§ **Problem**
Every line of the entries that holds the word "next" is to be copied.

§ **Listed records**
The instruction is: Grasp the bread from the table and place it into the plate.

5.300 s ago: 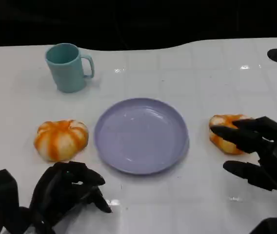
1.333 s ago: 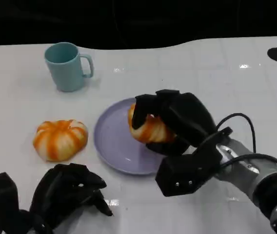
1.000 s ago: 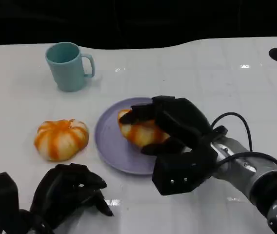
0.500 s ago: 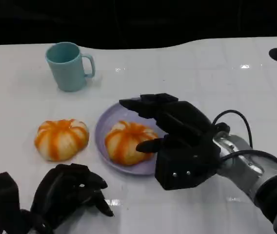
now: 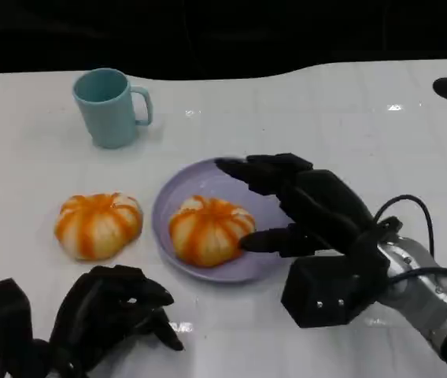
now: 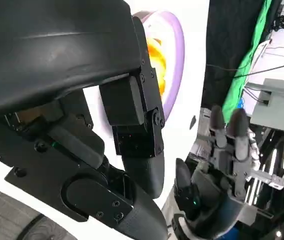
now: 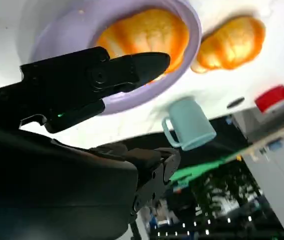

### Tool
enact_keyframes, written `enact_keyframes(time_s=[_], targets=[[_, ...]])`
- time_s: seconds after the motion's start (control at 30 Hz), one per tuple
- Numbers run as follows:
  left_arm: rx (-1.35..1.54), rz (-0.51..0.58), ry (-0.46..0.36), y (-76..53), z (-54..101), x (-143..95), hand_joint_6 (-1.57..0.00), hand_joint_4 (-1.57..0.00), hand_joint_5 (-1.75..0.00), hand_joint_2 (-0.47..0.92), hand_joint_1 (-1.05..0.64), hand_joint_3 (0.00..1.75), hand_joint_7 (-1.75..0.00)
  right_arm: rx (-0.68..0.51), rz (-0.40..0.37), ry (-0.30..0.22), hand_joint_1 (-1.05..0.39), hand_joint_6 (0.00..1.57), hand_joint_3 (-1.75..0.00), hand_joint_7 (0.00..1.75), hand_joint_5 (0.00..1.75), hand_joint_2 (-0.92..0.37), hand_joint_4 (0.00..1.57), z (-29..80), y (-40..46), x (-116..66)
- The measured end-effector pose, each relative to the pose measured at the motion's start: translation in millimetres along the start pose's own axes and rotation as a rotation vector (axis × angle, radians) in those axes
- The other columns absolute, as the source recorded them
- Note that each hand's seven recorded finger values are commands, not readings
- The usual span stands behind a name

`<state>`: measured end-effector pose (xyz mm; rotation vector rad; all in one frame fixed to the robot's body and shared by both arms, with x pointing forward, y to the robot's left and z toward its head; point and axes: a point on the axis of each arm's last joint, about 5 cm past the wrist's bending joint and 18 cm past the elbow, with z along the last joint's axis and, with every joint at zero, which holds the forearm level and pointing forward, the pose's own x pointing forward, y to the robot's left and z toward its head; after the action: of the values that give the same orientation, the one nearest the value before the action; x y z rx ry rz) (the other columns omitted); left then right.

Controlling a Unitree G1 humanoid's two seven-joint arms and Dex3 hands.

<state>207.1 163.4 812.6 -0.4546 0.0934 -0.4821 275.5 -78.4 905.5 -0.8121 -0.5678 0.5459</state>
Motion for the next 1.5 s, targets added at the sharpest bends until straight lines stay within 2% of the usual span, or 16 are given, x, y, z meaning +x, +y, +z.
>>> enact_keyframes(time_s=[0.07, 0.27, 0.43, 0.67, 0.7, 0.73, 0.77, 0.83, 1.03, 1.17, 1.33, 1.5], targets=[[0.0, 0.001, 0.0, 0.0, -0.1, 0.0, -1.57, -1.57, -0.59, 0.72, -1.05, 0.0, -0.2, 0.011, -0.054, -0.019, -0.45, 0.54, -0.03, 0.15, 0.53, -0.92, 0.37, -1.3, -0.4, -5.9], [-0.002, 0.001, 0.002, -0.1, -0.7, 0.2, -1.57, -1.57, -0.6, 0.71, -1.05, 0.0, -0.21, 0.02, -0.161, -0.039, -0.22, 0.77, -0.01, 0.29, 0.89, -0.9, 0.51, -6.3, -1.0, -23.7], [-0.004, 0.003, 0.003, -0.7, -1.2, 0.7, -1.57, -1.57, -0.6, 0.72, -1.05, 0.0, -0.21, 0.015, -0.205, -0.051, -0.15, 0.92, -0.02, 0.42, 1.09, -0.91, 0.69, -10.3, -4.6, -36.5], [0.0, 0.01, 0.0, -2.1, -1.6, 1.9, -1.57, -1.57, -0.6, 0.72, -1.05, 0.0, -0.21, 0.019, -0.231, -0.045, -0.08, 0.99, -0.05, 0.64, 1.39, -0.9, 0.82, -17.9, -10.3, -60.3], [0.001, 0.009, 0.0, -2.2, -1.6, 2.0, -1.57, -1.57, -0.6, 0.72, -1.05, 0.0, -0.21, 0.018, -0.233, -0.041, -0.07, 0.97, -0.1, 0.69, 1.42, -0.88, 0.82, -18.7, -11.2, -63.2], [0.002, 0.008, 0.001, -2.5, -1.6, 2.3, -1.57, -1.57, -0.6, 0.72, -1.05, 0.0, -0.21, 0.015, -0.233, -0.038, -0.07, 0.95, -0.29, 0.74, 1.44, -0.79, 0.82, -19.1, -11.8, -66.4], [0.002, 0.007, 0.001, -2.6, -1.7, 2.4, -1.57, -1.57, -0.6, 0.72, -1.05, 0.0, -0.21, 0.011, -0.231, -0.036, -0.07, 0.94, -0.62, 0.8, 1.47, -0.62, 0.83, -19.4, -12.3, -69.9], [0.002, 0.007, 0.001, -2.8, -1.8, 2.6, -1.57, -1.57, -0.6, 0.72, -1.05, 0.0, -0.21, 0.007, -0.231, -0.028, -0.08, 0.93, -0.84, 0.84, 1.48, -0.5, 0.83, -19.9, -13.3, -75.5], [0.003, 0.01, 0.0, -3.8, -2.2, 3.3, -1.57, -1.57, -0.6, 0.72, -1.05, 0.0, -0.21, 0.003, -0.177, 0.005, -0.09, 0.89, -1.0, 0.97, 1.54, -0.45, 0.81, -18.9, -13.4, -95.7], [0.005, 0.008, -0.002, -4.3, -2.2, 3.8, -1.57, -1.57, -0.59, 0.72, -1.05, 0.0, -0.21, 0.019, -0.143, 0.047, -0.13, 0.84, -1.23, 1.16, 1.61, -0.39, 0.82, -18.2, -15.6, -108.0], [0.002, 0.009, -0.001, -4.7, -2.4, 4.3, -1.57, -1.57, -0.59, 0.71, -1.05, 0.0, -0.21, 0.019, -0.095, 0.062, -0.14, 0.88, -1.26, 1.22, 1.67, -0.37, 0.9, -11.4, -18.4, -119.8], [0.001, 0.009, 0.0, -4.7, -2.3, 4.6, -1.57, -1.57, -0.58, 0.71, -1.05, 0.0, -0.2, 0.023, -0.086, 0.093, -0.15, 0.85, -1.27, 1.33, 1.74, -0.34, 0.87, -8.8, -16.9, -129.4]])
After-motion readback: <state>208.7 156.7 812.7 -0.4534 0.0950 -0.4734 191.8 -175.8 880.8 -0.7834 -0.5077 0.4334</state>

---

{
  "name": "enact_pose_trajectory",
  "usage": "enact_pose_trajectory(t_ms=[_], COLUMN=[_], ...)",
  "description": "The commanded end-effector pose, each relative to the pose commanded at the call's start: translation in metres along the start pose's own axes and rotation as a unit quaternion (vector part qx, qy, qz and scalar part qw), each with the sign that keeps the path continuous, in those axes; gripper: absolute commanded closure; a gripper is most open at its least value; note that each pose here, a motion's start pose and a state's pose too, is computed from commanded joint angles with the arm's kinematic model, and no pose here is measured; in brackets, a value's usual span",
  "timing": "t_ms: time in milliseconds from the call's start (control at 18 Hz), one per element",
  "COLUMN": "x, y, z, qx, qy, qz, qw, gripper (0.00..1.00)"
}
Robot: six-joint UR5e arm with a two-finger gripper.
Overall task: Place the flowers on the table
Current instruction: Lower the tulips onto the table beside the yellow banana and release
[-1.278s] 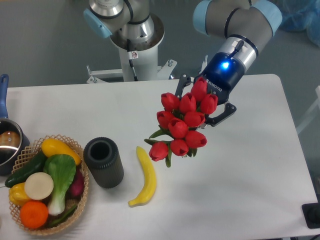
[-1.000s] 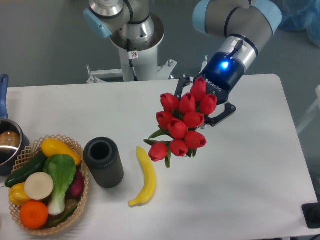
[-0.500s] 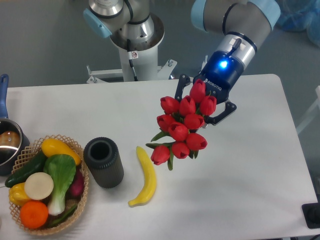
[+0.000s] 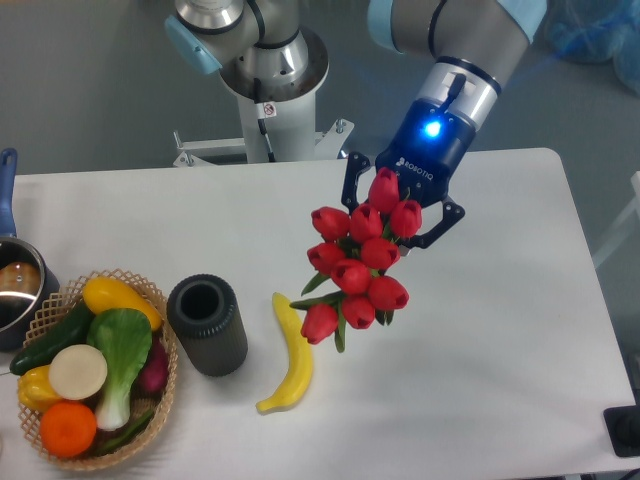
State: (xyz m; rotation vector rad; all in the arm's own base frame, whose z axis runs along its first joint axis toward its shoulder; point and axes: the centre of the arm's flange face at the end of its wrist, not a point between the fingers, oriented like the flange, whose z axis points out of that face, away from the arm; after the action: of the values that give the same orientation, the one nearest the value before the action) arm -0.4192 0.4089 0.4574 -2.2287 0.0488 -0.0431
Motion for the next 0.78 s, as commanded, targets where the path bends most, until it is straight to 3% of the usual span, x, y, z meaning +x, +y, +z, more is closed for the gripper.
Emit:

§ **Solution for this task**
Motion for the next 1.5 s, targets added at the sharpest bends until straight lines stay within 2% of the usual span, or 16 are given, x, y, z meaning +x, +y, +z.
Motion for the next 0.78 s, as commanded, targets where the path bends most, until it is straight to 3% of the usual span, x, y, z meaning +x, +y, +z, more is closed for the gripper.

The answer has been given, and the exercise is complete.